Vraag & antwoord – Redelijk dat bij nieuwbouw weinig subsidiabele meerkosten zijn?

Is het redelijk als de
gemeente stelt dat er bij nieuwbouw weinig subsidiabele meerkosten zijn?
Antwoord door Ir. Johan Grootveld – Architect en adviseur voor woningaanpassingen:
Vaak stelt de gemeente bij een Wmo-aanvraag voor aanpassingen aan een nieuw te bouwen woning dat er weinig meerkosten zijn (en dus weinig subsidie). Dit zou dan het geval zijn “omdat alles gelijk aangepast ontworpen kan worden”. Het idee daarachter is, dat bij een huis dat nog gebouwd moet worden voor hetzelfde geld bijvoorbeeldbredere deuren of lagere dorpels toegepast kunnen worden. Of een bruikbaarder badkamerindeling. En inderdaad zou dat flink wat kosten kunnen besparen, wanneer je het vergelijkt met het achteraf aanbrengen van veranderingen.
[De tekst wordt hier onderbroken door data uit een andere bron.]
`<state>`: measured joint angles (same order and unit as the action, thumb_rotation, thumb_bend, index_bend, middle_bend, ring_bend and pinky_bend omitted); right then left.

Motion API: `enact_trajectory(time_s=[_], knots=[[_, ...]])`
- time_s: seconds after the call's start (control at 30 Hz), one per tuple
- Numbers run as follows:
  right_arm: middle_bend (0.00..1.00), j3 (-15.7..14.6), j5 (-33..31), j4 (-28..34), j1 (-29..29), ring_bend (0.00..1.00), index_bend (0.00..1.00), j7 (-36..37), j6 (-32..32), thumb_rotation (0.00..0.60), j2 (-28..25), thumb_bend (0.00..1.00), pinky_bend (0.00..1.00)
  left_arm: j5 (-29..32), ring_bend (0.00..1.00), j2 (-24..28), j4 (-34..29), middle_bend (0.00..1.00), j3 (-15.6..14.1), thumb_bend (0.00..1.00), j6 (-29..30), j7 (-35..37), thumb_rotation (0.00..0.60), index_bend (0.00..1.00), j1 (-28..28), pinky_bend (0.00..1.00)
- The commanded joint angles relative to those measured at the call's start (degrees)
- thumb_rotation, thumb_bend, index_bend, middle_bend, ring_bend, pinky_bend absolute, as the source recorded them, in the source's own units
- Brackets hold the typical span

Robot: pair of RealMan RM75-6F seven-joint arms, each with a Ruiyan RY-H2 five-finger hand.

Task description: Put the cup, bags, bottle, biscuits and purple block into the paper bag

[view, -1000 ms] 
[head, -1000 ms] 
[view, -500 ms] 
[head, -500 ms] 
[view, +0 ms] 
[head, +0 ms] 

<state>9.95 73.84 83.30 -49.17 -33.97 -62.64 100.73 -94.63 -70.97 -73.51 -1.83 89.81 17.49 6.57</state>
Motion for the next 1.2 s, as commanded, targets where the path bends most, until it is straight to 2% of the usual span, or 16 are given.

Kosten die uiteindelijk door de gemeenschap moeten worden gedragen.
De werkelijkheid is echter helaas niet zo simpel, omdat de ervaring in mijn eigen praktijk leert, dat er wel degelijk meerkosten zijn.
Bij nieuwbouw moet er onderscheid worden gemaakt tussen het kopen van een nog te bouwen woning bij een projectontwikkelaar, of het op een kavel realiseren van een vrijstaand paleisje naar eigen ontwerp. In de eerste situatie heeft de ontwikkelaar zijn woningen al met vastliggende plattegronden laten ontwerpen, de koper heeft daar bijna geen invloed meer op. Meestal is ook al een vergunning verstrekt. Kleine aanpassingen zijn meestal geen probleem. Hiervoor is er een “meerwerklijst” met allerlei opties waaruit gekozen kan worden. Een erker, garage, tuinkraan of dakkapel bijvoorbeeld. De prijzen daarvan liggen al vast.
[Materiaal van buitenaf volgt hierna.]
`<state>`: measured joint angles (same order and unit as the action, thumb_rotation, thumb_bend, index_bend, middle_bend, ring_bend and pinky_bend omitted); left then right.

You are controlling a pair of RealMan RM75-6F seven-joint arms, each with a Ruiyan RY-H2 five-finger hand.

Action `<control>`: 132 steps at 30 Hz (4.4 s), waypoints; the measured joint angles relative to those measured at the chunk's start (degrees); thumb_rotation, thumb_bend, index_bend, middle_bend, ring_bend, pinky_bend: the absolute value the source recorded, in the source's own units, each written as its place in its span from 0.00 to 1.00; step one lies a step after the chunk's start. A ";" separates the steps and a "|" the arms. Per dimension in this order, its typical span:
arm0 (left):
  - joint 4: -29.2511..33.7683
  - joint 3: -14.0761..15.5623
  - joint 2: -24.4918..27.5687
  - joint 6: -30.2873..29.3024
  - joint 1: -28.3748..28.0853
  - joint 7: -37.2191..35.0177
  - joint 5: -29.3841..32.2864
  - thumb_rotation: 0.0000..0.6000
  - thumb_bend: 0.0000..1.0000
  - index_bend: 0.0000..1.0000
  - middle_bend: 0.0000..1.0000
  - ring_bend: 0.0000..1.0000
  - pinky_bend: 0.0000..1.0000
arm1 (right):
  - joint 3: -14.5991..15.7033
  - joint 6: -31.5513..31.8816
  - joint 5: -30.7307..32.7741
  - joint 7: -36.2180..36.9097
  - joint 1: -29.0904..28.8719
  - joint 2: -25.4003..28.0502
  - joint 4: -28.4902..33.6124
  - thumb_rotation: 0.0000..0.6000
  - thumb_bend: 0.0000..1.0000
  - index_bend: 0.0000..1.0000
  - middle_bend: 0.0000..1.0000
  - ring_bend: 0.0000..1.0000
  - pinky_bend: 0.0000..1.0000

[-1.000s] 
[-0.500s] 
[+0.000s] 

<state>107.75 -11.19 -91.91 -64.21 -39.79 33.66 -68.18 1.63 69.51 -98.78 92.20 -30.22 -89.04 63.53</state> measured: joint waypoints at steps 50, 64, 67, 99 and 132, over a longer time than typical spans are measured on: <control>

Ingrijpende zorgaanpassingen moeten vrijwel altijd apart ontworpen worden, de meerwerkoptielijst biedt dan geen soelaas. Soms is er ook een aanvullende vergunning nodig. Projectontwikkelaars willen meestal wel meewerken. De kosten worden echter vaak pas in een laat stadium inzichtelijk. Omdat er geen vrije aannemerskeuze is, en daarmee geen vrije prijsvorming, betaal je als koper altijd de hoofdprijs. De ontwikkelaar laat tijdens de uitvoering nu eenmaal geen concurrenten toe op de bouwplaats. Het kostenvoordeel omdat alles gelijk wordt meegenomen in de bouw blijft zo bij hem. Het komt noch de klant noch de Wmo ten goede.
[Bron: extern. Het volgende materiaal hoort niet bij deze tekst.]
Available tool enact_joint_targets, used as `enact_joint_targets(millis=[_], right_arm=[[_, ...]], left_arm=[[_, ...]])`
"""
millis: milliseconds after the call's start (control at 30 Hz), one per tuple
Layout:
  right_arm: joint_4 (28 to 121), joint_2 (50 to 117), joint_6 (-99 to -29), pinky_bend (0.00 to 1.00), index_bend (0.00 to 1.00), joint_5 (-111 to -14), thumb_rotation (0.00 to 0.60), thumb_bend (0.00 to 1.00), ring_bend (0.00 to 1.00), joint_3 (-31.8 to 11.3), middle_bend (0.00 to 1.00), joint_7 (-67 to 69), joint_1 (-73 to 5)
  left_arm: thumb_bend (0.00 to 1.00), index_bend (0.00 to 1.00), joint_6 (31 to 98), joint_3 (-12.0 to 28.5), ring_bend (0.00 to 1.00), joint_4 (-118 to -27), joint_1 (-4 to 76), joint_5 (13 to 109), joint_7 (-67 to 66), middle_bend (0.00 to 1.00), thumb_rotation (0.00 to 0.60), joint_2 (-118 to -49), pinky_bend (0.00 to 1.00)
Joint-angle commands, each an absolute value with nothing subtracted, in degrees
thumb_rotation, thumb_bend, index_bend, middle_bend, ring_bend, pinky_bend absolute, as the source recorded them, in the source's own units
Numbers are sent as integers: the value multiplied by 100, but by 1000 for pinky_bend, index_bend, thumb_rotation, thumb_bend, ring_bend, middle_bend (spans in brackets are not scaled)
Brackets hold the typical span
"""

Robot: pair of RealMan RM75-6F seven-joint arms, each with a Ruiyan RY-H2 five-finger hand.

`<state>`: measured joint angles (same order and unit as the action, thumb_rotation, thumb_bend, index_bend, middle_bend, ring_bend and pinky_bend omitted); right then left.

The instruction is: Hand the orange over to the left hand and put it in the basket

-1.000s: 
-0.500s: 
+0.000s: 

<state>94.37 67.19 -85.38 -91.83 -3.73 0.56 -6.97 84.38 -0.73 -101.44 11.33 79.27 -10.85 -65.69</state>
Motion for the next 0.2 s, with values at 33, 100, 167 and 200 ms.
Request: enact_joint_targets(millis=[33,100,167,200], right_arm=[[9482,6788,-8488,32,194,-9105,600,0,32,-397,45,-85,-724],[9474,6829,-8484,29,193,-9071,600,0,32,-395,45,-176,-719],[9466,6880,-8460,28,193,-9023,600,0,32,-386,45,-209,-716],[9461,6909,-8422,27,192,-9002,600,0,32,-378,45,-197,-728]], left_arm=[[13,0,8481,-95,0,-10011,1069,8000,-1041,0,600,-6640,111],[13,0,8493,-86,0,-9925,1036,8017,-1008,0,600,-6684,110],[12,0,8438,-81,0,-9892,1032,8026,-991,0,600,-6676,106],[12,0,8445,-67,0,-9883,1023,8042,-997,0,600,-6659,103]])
Bij vrij bouwen op een kavel is er veel meer invloed mogelijk op het ontwerp. Je bepaalt alles immers helemaal zelf, binnen het beschikbare budget natuurlijk. Plattegronden, badkamerindeling en afmetingen van ruimten kunnen optimaal voor de zorg worden mee-ontworpen. Dat leidt tot kostenbesparingen, al is de claim van sommige gemeenten “dat er geen meerkosten” zouden zijn te kort door de bocht.
Die kosten zijn er namelijk wel degelijk. Ook bij vrij bouwen. Zo vraagt een aangepaste bad- en slaapkamer op de begane grond extra (in verhouding dure) m2’s dak en fundering. En een tweede (algemeen gebruikelijke) gezinsbadkamer op de verdieping. Is het ontwerp compacter met alle zorgruimten op de verdieping, dan zijn die extra m2’s dak en fundering niet nodig. Ook is dan maar één badkamer nodig,gecombineerd voor zorg en gezin. Maar zo’n oplossing vraagt dan weer om een (dure) trap- of rolstoellift. De stelling dat in nieuwbouwsituaties geen meerkosten zouden zijn, is dan ook niet hard te maken.